Raka melangkahkan kakinya semakin cepat, dengan jarak yang jauh-jauh pula. Seharusnya dia tiba setengah jam yang lalu. Mungkin sekarang teman-temannya sudah mempersiapkan masin-masing delapan ribu kata makian karena dia tidak dapat memenuhi janjinya. Sambil terus mempercepat jalannya otaknya terus berputar-putar mencari alasan yang paling tepat agar kali ini dia bisa lolos dari ocehan teman-temannya yang bisa membuat telinganya membengkak. Padahal tanpa makian dari teman-temannya itu telinga Raka sudah terlihat sangat lebar dan tebal, bahkan teman-temannya sering kali meledeknya dengan sebutan caplang atau kuping gajah.
Hari ini adalah hari yang sangat penting bagi Raka dan ketiga temennya. Mereka berempat tergabung dalam sebuah Band bernama The Dun's. Raka sebagai bassis, Andre gitaris, Bimo drumer, dan Selly sebagai vokalis. Mereka merupakan salah satu band yang berhasil masuk final 'Rock Band' untuk daerah Bandung.
'Rock Band' adalah sebuah ajang kompetisi band terbesar di Indonesia, diadakan di lima kota besar yaitu Jakarta, Bandung, Surabaya, Palembang, dan Bali. Dalam babak penyisihan The Dun’s beserta Sembilan grup band lainnya berhasil menyisihkan lebih dari seratus band yang berasal dari seluruh penjuru kota di Jawa Barat.

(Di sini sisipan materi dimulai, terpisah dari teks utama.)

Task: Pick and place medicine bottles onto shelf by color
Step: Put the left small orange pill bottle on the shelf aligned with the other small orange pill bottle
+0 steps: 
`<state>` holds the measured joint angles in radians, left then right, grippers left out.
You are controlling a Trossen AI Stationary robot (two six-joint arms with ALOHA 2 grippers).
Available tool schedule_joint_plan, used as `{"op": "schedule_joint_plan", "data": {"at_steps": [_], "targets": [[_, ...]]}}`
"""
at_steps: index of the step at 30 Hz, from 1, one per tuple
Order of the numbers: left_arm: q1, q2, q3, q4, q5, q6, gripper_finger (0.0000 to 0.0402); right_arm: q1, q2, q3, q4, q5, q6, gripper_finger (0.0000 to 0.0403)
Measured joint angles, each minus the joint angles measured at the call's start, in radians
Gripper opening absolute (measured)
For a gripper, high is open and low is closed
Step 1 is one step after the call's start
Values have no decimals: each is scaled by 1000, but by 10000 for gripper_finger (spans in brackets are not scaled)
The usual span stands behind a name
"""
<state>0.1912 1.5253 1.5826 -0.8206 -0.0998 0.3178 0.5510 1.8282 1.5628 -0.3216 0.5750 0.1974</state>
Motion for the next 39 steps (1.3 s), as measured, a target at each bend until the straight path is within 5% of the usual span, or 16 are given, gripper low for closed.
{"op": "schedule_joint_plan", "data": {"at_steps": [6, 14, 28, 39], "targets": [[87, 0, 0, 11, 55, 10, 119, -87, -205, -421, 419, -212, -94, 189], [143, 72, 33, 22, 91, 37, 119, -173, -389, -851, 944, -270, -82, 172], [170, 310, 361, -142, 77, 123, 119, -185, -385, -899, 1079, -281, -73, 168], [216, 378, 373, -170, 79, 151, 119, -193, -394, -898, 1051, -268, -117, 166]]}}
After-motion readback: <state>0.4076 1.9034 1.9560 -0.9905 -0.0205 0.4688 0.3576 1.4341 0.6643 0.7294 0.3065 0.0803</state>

Raka mendekati sebuah bangunan tua. Di gerbangnya yang besar tergantung sebuah kain sepanjang 10 meter bertuliskan 'Final Rock Band Bandung' dengan tulisan yang sangat besar, tepat di atas sebuah gambar karikatur sebuah grup band rock yang kesemua anggotanya memiliki rambut mohawk dan memakai jacket kulit yang sangat ketat. Tepat dibawahnya terdapat sebuah tulisan berwarna merah darah berbunyi “ROCK TAK PERNAH MATI”.
Cukup lama Raka menatap kearah poster itu. Dalam benaknya dia membayangkan bahwa The Dun’s sedang berada dalam sebuah panggung yang sangat besar. Semua penonton tak henti-hentinya meneriakan nama The Dun’s sambil mengangkat tangan kanan yang terkepal seperti pada saat seorang tentara meneriakan kata ‘MERDEKA’. Kemudian para penonton berteriak semakin histeris ketika Raka membuka baju yang dia kenakan dan melemparkannya kearah penonton. Para penonton akan rela sikut-sikutan hanya untuk mendapatkan sehelai kain apek karena dibasahi oleh keringat Raka.
"Raka"
Raka sedikit tersentak mendengar teriakan itu. Teriakan yang segera membuyarkan lamunan Raka tentang mimpi-mimpinya.
“Raka”
Kali ini Raka sangat yakin kalau suara itu memang ditujukan padanya. Dia kemudian memutar-mutarkan pandangannya kekanan dan kekiri hingga akhirnya mata Raka tertuju pada sesosok gadis berperawakan kecil yang mengenakan kaos putih. Tangan gadis itu tak henti-hentinya melambai pada Raka. Raka membalas lambaian gadis itu.
Gadis itu duduk di belakang sebuah meja yang ditutupi dengan kain berenda berwarna merah. Di atas meja itu terdapat beberapa tumpuk kertas yang tersimpan rapi dalam sebuah map transparan. Gadis itu tak henti-hentinya memainkan sedotan yang ditancapkannya berkali-kali kedalam sebuah air mineral dalam kemasan gelas.
Raka berjalan mendekat kearah gadis itu. Kakinya tersandung dan hampir terjatuh ketika matanya tak henti-hentinya menatap sekelompok orang yang berpakaian sangat aneh. Memakai celana, kaos dan jubah serba hitam dan menggunakan pewarna bibir dan maskara yang hitam pula. Yang lebih aneh lagi rambut mereka yang panjang dikepang empat, dua kearah depan dan dua kearah belakang.